Background

What is the world model?

The robot's image or mental model of the world.

Jay Wright Forrested defined a mental model as:

The image of the world around us, which we carry in our head, is just a model. Nobody in his head imagines all the world, government or country. He has only selected concepts, and relationships between them, and uses those to represent the real system.

Navigation decisions and actions are made based on this model.

As shown below, the world model is populated with information coming from sensing, perception, and mapping; and supplies information to the navigation sub-modules.

In order to guide our design decisions on the World Model, let's take a closer look at what are the various kinds of inputs and outputs.

Inputs to World Model

Let's consider the modules that provide information to the world model

Perception

The perception module provides input to the world model mainly to account for changes in the environment from both moving objects but also stationary objects with dynamic attributes, i.e. a traffic light.

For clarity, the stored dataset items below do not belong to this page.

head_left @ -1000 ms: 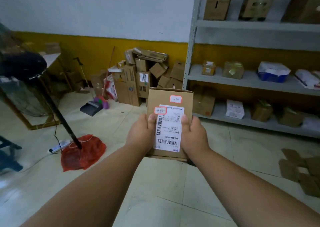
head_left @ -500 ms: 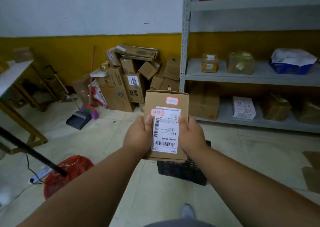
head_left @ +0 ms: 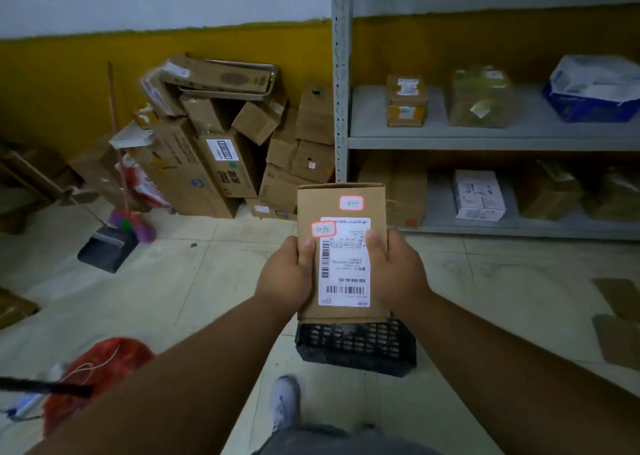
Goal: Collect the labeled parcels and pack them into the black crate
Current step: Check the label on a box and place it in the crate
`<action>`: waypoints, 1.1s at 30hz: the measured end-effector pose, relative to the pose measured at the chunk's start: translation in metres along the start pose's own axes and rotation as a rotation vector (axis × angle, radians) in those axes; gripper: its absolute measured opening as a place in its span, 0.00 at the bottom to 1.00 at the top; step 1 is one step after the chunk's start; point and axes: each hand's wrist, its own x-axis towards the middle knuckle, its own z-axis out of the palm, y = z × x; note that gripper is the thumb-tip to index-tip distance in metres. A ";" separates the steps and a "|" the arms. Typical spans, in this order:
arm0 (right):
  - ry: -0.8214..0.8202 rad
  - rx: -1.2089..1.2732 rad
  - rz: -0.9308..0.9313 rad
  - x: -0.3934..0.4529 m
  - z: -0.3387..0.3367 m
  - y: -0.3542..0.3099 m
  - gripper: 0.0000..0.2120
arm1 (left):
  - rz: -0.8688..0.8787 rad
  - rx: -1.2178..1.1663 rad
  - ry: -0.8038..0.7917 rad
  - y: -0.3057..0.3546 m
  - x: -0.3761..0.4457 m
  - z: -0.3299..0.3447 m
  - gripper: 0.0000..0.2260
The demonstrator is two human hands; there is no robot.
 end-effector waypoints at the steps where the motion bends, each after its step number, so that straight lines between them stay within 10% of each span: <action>1: -0.022 -0.012 0.028 0.010 0.002 0.000 0.17 | 0.000 0.024 -0.015 -0.004 0.015 0.002 0.21; 16: -0.055 -0.071 0.345 0.144 0.094 0.038 0.18 | 0.011 0.207 -0.409 -0.085 0.219 0.051 0.16; 33: -0.188 -0.165 0.722 0.205 0.363 0.425 0.18 | -0.438 0.063 -0.544 -0.391 0.250 0.409 0.12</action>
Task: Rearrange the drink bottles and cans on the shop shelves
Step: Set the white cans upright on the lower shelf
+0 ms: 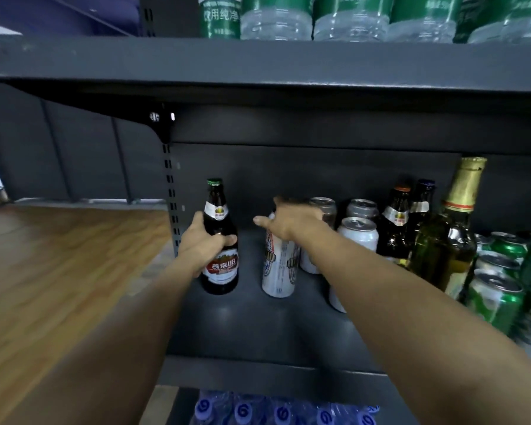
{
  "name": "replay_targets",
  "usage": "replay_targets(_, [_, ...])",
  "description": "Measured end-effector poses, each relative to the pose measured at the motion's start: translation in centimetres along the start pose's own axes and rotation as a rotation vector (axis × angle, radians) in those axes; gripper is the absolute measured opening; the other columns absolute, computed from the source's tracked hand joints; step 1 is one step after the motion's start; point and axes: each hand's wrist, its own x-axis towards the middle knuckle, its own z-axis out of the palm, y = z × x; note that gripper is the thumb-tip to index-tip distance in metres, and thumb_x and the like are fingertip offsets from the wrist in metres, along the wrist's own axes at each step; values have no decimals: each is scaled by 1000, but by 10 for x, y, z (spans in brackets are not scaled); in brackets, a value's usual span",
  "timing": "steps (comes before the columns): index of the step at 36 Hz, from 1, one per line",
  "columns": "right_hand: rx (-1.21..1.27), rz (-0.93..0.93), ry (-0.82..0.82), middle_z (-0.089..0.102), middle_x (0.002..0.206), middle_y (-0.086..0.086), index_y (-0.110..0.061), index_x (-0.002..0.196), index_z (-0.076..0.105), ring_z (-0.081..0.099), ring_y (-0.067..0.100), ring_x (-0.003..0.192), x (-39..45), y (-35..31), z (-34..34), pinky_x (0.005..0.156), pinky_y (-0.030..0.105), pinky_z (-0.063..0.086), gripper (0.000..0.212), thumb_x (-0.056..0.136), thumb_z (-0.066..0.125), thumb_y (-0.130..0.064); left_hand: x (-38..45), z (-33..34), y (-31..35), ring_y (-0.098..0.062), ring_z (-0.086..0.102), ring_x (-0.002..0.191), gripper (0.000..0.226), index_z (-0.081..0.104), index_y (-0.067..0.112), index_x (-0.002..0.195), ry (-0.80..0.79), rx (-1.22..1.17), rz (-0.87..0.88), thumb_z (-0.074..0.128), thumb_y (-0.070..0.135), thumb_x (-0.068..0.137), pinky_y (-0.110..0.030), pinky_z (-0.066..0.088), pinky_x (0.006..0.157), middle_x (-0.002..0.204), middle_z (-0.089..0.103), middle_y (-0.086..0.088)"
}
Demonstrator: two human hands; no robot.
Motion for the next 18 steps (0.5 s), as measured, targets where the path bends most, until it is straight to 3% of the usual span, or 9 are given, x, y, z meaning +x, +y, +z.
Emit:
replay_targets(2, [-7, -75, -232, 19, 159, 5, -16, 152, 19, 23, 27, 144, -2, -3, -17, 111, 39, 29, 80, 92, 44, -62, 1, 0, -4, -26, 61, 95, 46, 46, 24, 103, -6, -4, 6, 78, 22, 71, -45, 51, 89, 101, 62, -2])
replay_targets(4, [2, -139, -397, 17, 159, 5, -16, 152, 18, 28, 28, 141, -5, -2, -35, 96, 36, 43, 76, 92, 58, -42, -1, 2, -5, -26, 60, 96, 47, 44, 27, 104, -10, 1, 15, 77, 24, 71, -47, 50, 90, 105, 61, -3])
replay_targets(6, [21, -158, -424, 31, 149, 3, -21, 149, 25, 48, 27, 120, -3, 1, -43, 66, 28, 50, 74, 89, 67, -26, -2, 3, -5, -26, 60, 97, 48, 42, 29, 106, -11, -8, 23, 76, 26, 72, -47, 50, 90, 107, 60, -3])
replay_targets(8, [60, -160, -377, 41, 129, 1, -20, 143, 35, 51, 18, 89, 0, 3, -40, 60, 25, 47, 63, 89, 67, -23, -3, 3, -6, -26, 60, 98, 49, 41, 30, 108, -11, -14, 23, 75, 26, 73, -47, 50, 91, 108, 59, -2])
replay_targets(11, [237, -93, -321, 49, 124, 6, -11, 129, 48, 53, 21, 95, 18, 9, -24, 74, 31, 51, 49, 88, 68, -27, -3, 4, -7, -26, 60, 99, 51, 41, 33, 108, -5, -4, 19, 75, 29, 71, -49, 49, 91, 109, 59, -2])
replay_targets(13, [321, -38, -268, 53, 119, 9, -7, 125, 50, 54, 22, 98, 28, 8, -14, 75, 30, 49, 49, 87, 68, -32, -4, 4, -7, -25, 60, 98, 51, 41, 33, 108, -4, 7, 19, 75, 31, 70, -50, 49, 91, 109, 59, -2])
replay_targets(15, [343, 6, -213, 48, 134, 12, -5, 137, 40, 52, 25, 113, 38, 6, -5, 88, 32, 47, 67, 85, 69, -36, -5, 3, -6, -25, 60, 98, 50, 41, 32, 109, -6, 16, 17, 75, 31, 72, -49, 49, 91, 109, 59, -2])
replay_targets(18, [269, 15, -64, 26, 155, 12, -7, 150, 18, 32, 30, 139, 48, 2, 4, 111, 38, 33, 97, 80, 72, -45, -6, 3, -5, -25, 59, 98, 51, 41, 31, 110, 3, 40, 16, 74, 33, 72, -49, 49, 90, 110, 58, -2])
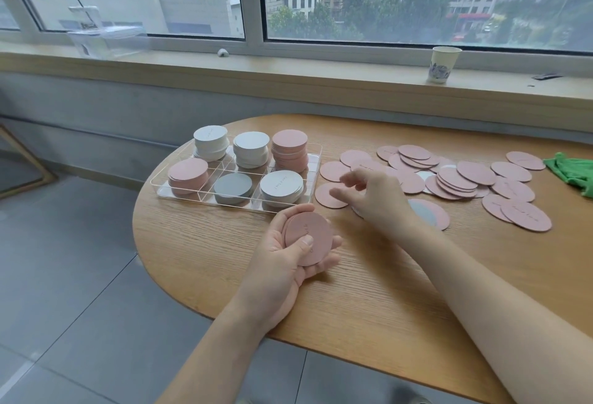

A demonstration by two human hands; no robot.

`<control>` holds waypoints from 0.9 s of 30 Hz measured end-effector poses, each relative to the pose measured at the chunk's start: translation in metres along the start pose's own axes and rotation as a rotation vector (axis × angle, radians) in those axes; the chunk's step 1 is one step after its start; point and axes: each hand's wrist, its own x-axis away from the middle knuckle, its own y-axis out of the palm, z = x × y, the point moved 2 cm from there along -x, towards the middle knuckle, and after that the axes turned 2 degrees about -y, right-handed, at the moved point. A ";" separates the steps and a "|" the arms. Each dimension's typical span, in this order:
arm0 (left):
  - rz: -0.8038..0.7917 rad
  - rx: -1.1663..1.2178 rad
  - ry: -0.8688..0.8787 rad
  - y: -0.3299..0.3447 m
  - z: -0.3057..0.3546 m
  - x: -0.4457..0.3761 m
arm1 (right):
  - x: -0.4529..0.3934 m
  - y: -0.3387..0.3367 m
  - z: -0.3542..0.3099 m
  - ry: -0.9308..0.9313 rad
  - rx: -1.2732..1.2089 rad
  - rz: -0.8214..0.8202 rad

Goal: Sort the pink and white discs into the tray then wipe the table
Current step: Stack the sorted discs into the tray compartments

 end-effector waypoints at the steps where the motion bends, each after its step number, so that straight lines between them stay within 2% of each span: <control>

Currently, moving objects are mostly accounted for by the obstacle layer of costmap_2d which process the raw output of a laser scanner.

Design Improvements

Ideally, we would encapsulate all sensor processing in the perception module.
World model would in some cases only receive higher-level descriptions of objects.

Maps & Map Server

The map server provides a priori information of the environment, mostly of stationary objects, in the form of a map. Maps can also contain dynamic information about some of these objects, i.e. traffic, road closures, etc.

Currently, the map server is only capable of processing and providing grid/cell-based (metric) types of map representations.

Design Improvements

Support additional map representations:
- Topological
- Multiple graphs for a world
- Robot can travel between nodes (assumption)
- (Virtual) Road network (for lane-based nav)
- Vector-based
- K-d Tree (Quad/Oct trees)
- Hybrid
Enable update of dynamic information
Enable servicing from multiple maps (stitching multiple maps)
Enable servicing sub-sections of maps

Related issues: #18

Open Questions

Map representation is to some extent planner-dependent, therefore compatible map representations and planners might need to be selected at launch time.
For incompatible types, do we support transformation between types?
Some generalization might be possible if we consider maps as graphs and use planners that search on graphs.

Outputs from World Model

Let's consider the consumers of the information contained in the world model, aka the clients.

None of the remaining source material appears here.